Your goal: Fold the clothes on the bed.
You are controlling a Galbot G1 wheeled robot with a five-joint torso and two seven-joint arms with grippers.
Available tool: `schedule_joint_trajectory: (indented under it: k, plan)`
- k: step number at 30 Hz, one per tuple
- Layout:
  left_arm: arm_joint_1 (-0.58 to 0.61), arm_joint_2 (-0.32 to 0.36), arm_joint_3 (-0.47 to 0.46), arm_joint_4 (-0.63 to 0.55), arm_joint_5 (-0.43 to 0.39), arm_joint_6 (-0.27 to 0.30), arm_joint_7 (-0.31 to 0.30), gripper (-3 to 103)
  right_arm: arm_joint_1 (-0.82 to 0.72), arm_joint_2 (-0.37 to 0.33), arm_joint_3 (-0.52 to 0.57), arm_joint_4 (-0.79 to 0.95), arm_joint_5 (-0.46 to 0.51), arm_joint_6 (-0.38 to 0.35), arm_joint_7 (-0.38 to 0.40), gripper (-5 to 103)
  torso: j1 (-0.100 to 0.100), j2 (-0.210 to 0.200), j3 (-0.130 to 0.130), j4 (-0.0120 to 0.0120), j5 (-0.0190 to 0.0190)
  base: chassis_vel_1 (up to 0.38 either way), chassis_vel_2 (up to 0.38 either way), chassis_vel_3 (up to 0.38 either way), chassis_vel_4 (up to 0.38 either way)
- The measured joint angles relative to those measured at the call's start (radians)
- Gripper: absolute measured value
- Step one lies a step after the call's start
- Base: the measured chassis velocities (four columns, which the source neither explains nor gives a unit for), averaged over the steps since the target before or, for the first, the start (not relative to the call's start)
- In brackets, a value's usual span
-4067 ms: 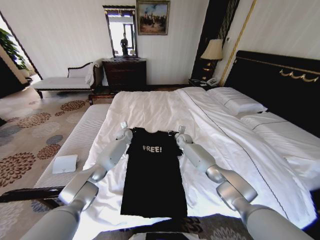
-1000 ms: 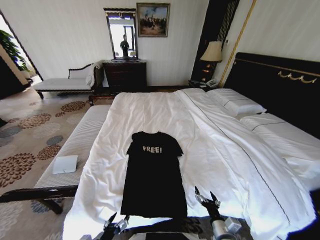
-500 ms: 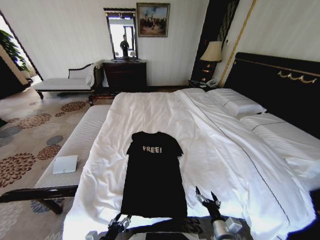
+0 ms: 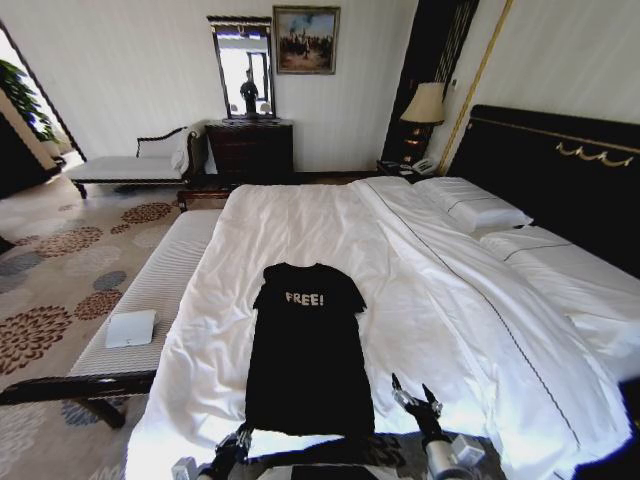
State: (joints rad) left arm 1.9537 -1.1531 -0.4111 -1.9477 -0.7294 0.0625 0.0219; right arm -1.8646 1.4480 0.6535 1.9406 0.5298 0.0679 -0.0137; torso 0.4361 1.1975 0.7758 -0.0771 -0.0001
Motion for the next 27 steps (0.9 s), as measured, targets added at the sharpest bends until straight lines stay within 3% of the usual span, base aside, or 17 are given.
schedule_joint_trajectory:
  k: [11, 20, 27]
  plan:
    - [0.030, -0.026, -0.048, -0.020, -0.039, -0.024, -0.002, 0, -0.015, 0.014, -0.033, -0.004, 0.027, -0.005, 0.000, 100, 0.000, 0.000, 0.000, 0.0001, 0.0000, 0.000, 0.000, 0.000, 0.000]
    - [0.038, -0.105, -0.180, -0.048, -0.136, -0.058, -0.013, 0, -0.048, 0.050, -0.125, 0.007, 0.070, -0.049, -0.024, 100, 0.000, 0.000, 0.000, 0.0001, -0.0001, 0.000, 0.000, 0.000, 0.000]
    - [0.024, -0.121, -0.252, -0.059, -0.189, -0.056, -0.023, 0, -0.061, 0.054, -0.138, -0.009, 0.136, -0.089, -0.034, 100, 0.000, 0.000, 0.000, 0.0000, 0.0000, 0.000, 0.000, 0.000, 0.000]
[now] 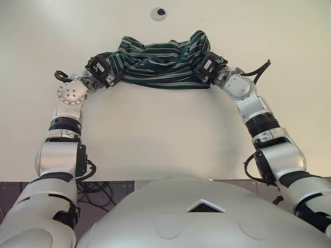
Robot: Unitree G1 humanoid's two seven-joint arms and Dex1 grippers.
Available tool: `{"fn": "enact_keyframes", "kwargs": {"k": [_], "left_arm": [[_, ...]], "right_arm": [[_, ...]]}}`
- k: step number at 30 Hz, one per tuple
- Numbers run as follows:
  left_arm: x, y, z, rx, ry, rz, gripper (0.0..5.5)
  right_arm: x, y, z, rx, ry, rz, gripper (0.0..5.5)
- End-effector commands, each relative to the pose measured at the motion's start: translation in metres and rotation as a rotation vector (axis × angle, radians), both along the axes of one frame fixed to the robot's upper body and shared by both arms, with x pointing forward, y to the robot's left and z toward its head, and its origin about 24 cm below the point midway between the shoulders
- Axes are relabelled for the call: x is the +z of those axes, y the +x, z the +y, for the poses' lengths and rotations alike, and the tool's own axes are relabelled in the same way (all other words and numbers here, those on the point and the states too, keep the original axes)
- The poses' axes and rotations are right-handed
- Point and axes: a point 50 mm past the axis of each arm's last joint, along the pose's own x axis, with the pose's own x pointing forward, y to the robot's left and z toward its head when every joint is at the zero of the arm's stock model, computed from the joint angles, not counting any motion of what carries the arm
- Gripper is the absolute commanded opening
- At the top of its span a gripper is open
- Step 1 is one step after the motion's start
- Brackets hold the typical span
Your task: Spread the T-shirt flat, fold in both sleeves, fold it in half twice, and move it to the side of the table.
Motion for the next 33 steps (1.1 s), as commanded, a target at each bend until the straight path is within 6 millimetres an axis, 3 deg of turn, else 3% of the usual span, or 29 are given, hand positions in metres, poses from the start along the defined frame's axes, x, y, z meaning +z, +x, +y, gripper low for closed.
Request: {"fn": "enact_keyframes", "kwargs": {"k": [1, 4, 6, 8, 14, 19, 29, 33], "left_arm": [[-0.016, -0.013, 0.021, 0.081, 0.1, 0.11, 3.4], [-0.011, -0.02, 0.0, -0.143, 0.032, 0.047, 3.4], [-0.009, -0.036, -0.014, -0.366, -0.014, 0.035, 3.4], [-0.01, -0.055, -0.01, -0.53, 0.017, 0.103, 3.4], [0.013, -0.072, 0.034, -0.556, 0.129, 0.184, 3.4], [0.026, -0.075, 0.039, -0.56, 0.106, 0.16, 3.4], [0.077, -0.068, -0.003, -0.736, -0.244, -0.039, 3.4], [0.071, -0.059, -0.034, -0.813, -0.209, 0.012, 3.4]], "right_arm": [[-0.037, -0.047, -0.048, 0.05, -0.135, 0.248, 2.73], [-0.024, -0.073, -0.037, 0.254, 0.016, 0.28, 2.73], [-0.017, -0.087, -0.035, 0.339, 0.059, 0.295, 2.73], [-0.013, -0.093, -0.042, 0.359, 0.045, 0.307, 2.73], [0.001, -0.116, -0.069, 0.361, 0.014, 0.371, 2.73], [0.019, -0.129, -0.071, 0.41, 0.068, 0.397, 2.73], [0.074, -0.13, -0.063, 0.506, 0.312, 0.303, 2.73], [0.08, -0.127, -0.065, 0.504, 0.339, 0.29, 2.73]]}}
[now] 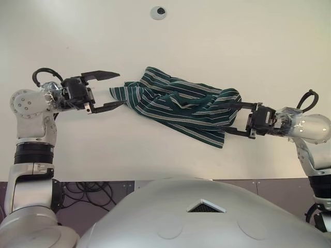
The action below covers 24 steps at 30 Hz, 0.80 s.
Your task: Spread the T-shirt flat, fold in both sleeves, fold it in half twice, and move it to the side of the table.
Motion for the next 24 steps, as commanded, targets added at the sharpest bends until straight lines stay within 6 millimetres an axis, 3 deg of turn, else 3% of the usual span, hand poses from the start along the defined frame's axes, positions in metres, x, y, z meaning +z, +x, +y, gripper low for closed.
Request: {"fn": "enact_keyframes", "kwargs": {"k": [1, 6, 12, 24], "left_arm": [[-0.008, 0.009, -0.026, -0.074, 0.067, 0.023, 3.4], [-0.023, 0.033, -0.04, -0.001, 0.137, 0.062, 3.4], [-0.035, 0.046, -0.044, 0.053, 0.193, 0.108, 3.4], [-0.048, 0.031, -0.035, -0.072, 0.238, 0.272, 1.48]], "right_arm": [[0.009, 0.003, -0.003, -0.001, 0.008, -0.015, 2.73], [0.007, 0.006, -0.004, -0.011, 0.001, -0.018, 2.73], [0.002, 0.006, -0.004, -0.019, 0.003, -0.018, 2.73], [-0.004, 0.006, -0.006, -0.044, -0.011, -0.025, 2.75]]}}
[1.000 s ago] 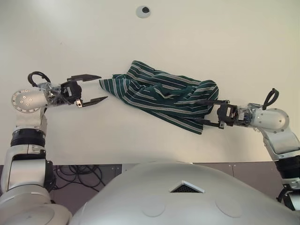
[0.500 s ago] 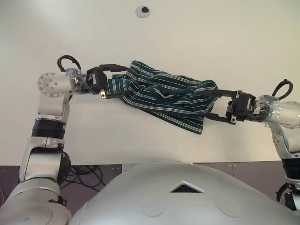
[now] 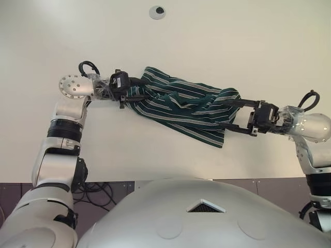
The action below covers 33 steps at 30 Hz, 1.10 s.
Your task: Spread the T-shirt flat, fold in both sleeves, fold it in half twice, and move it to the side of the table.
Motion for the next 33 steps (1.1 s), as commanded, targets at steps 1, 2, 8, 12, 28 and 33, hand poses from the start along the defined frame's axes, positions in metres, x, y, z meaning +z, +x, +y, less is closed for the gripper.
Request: {"fn": "enact_keyframes", "kwargs": {"k": [1, 2, 8, 12, 28, 33], "left_arm": [[-0.001, -0.007, 0.008, -0.035, 0.022, 0.055, 1.38], [-0.002, -0.006, 0.009, -0.03, 0.03, 0.059, 1.29], [-0.004, -0.005, 0.011, -0.015, 0.043, 0.055, 0.44], [-0.002, -0.003, 0.009, -0.013, 0.023, 0.029, 0.04], [0.07, -0.032, 0.026, -0.181, -0.428, -0.086, 0.04], [0.081, -0.047, 0.023, -0.257, -0.446, -0.069, 0.04]], "right_arm": [[0.001, 0.002, -0.002, -0.011, -0.023, -0.021, 2.75], [0.001, 0.002, -0.001, -0.012, -0.023, -0.022, 2.75], [0.001, 0.001, -0.001, -0.011, -0.024, -0.024, 2.75], [0.001, 0.001, 0.0, -0.013, -0.023, -0.024, 2.75], [0.045, 0.023, 0.007, -0.153, 0.183, -0.018, 2.75], [0.03, 0.036, 0.016, -0.191, 0.15, 0.08, 2.75]]}}
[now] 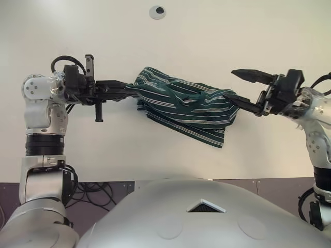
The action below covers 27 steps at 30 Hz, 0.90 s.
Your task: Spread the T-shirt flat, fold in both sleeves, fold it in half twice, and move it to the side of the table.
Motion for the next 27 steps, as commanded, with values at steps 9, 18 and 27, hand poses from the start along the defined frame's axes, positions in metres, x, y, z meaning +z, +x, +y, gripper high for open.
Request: {"fn": "enact_keyframes", "kwargs": {"k": [9, 18, 27], "left_arm": [[-0.037, -0.037, 0.002, -0.173, 0.418, 0.03, 0.04], [-0.051, -0.034, -0.001, -0.145, 0.511, -0.046, 0.04], [-0.053, -0.036, -0.001, -0.139, 0.527, -0.04, 0.04]], "right_arm": [[-0.069, 0.039, 0.01, -0.147, -0.162, 0.323, 2.75], [-0.074, 0.037, 0.002, -0.177, -0.166, 0.397, 2.75], [-0.066, 0.027, -0.002, -0.158, -0.16, 0.411, 2.75]]}}
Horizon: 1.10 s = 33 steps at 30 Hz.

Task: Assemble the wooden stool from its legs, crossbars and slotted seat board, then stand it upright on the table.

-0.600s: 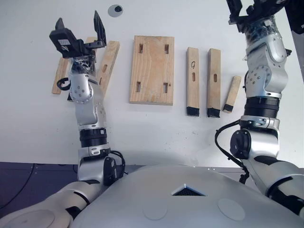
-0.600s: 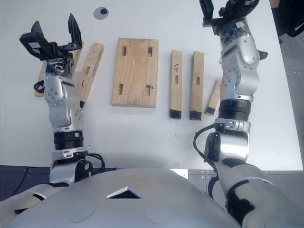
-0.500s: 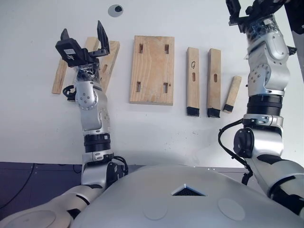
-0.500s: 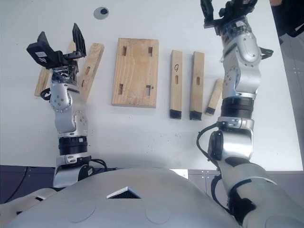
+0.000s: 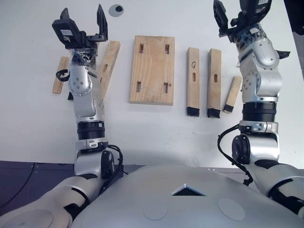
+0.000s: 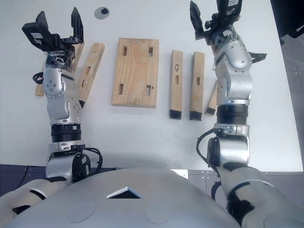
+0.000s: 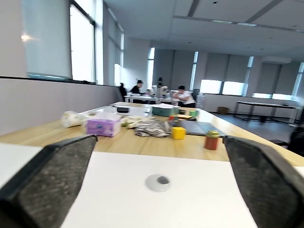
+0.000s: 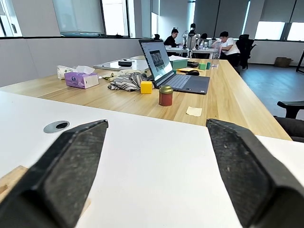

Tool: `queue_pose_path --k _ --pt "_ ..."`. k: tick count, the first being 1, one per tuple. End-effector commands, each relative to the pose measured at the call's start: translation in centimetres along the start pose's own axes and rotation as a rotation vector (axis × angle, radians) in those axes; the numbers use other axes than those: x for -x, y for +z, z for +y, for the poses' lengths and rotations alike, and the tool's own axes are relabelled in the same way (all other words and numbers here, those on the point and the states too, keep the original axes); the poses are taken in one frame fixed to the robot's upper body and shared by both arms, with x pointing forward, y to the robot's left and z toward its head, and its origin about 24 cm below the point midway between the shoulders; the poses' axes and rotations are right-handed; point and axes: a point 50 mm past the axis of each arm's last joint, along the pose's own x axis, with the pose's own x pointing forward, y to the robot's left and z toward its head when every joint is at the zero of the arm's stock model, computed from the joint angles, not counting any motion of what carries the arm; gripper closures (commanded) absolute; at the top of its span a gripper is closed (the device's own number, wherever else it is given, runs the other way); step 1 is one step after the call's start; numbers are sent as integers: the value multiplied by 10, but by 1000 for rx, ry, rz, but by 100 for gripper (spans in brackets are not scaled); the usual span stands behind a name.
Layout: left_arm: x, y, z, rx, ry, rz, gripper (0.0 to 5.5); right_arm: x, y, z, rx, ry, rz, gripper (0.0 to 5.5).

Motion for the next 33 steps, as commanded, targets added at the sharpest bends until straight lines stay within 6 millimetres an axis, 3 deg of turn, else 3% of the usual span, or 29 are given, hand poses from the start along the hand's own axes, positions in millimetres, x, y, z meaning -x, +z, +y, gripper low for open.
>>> queue_pose_path --k 1,6,9,13,19,23,30,33 --pt "-9 3 2 -19 -33 18 136 0 -1 10 -88 -29 -36 236" --pt "-13 1 0 -25 -30 27 136 -1 -3 19 -194 -42 -42 236" --pt "-14 1 3 -14 -8 26 136 -5 0 22 -150 -48 -58 236" --pt "-12 -1 1 35 -18 32 136 -14 0 13 14 -200 -75 236" --pt "-7 -4 7 -76 44 41 136 -12 -4 15 30 -216 -52 236" --pt "-4 -6 13 -51 104 30 136 -5 -5 8 45 -220 -39 236" --pt "9 -10 12 -38 121 42 136 36 -10 -22 54 -180 56 236" --pt "16 -10 14 -42 129 51 136 77 -15 -26 25 -173 135 236"
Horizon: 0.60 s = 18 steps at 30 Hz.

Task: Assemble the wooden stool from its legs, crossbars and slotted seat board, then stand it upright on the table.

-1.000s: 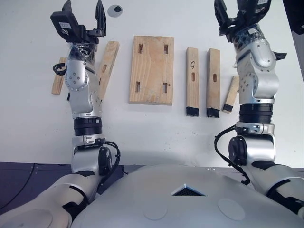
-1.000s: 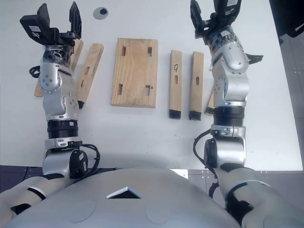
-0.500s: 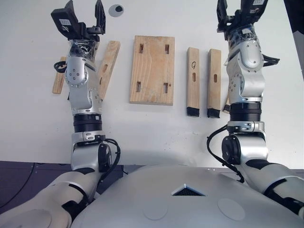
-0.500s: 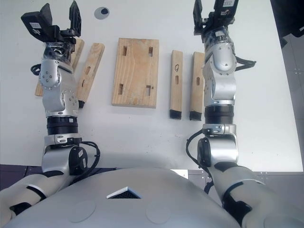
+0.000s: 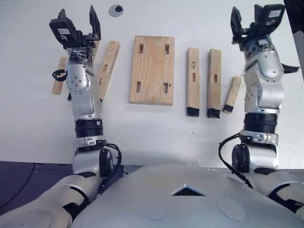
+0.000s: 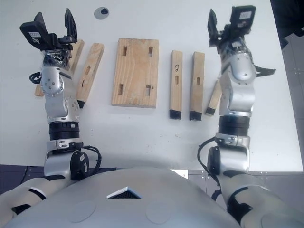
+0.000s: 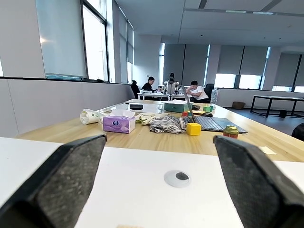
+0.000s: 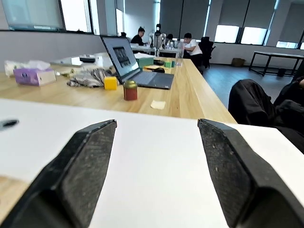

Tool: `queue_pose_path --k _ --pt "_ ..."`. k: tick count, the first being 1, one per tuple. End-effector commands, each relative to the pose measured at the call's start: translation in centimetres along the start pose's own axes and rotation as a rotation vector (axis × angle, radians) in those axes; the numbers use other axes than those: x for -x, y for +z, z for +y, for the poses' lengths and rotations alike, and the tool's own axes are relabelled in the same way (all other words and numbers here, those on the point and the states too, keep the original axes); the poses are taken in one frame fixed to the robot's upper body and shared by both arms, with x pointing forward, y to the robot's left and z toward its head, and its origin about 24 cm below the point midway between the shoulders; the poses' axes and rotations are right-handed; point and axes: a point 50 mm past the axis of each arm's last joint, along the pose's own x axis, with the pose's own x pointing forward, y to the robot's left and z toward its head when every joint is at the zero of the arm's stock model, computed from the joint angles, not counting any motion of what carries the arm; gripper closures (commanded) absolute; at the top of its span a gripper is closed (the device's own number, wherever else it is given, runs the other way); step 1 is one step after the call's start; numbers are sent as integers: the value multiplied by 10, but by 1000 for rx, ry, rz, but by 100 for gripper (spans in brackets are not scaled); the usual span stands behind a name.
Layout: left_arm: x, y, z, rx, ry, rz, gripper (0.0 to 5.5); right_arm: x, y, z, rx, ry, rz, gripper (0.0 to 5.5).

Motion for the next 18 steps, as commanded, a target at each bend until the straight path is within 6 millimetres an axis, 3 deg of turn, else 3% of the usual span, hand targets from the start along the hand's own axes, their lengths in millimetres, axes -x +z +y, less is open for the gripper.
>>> queue_pose_path --k 1,4,9,18 --pt "10 0 7 -1 26 14 136 48 -9 -10 -14 33 116 236" --pt "20 -1 12 -8 52 28 136 76 -18 -9 -29 62 230 236" --pt "34 -2 15 -13 75 53 136 104 -31 -9 -49 42 392 236" --pt "46 0 14 -26 72 96 136 130 -50 -9 -58 12 648 236"
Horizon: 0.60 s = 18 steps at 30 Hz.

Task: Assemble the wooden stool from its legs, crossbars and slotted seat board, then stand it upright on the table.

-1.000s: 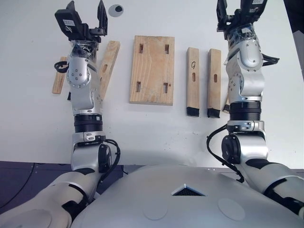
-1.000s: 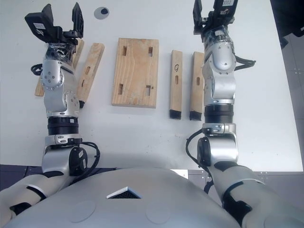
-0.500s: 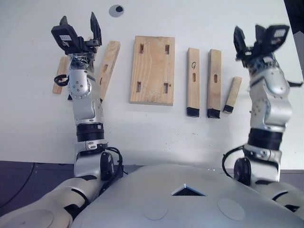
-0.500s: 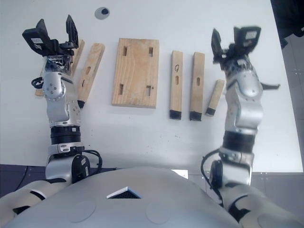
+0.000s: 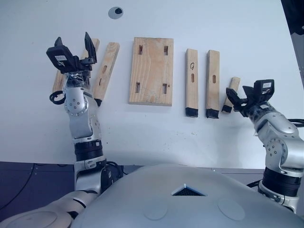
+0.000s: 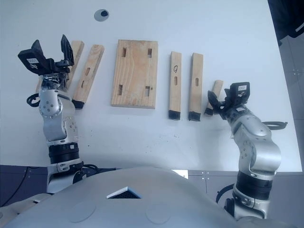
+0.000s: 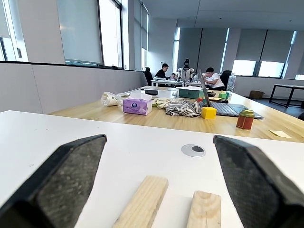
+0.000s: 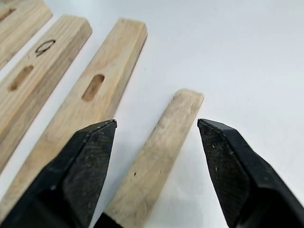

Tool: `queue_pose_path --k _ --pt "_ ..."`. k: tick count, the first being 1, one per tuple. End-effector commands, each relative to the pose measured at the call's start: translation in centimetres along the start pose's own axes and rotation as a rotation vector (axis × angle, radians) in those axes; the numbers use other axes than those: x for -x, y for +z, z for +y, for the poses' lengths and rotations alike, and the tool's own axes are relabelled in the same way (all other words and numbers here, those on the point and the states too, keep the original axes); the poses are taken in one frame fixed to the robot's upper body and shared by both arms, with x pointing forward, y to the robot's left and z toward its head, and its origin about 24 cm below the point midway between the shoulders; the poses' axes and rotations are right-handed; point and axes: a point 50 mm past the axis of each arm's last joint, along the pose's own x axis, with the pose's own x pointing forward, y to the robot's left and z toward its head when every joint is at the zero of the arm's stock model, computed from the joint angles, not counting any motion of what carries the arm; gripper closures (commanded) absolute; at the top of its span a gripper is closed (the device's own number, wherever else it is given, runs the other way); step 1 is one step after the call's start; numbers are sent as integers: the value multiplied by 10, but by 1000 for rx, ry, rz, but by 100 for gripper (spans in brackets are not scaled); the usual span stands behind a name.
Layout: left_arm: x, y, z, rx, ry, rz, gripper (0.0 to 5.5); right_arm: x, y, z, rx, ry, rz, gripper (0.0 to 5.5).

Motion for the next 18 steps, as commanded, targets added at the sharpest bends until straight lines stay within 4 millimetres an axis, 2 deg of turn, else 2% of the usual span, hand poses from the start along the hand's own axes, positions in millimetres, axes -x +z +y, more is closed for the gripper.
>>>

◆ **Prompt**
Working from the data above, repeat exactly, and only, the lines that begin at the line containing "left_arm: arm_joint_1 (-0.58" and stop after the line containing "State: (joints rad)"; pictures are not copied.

◆ **Problem solution**
  left_arm: arm_joint_1 (-0.58 to 0.61), arm_joint_2 (-0.32 to 0.36), arm_joint_3 (-0.47 to 0.46), arm_joint_4 (-0.63 to 0.55), arm_joint_5 (-0.43 to 0.39), arm_joint_6 (-0.27 to 0.30), arm_joint_7 (-0.31 to 0.30), gripper (-3 to 103)
  right_arm: arm_joint_1 (-0.82 to 0.72), arm_joint_2 (-0.37 to 0.33), arm_joint_3 (-0.52 to 0.57), arm_joint_4 (-0.79 to 0.95), arm_joint_5 (-0.46 to 0.51), arm_joint_6 (-0.38 to 0.35), arm_joint_7 (-0.38 to 0.40), gripper (-5 to 103)
  torso: j1 (-0.100 to 0.100), j2 (-0.210 to 0.200), j3 (-0.130 to 0.130), j4 (-0.0120 to 0.0120), j5 (-0.0190 to 0.0190)
  base: chassis_vel_1 (up to 0.38 either way), chassis_vel_2 (up to 0.38 either way), chassis_vel_3 (up to 0.38 either way), chassis_vel_4 (up to 0.38 either way)
- The measured joint angles relative to those measured at the call's start (radians)
- Gripper: absolute measured value
- Step one lies a step after the call's start
- Base: the measured chassis velocities (four columns, which the source neither explains nor gives a unit for), averaged over the steps since the target before or, for the first, the start (not relative to the call's start)
- In brackets, a value's usual span
-4067 ms: 
-1000 ms: 
-500 ms: 
+0 ms: 
State: (joints rad) left arm 1.9537 -1.1531 -0.4111 -1.9477 -0.7294 0.0625 0.0219; right arm -1.8646 1.4480 0.6535 1.9406 0.5298 0.0679 -0.0137; torso 0.4361 1.1975 0.7758 -0.0771 -0.0001

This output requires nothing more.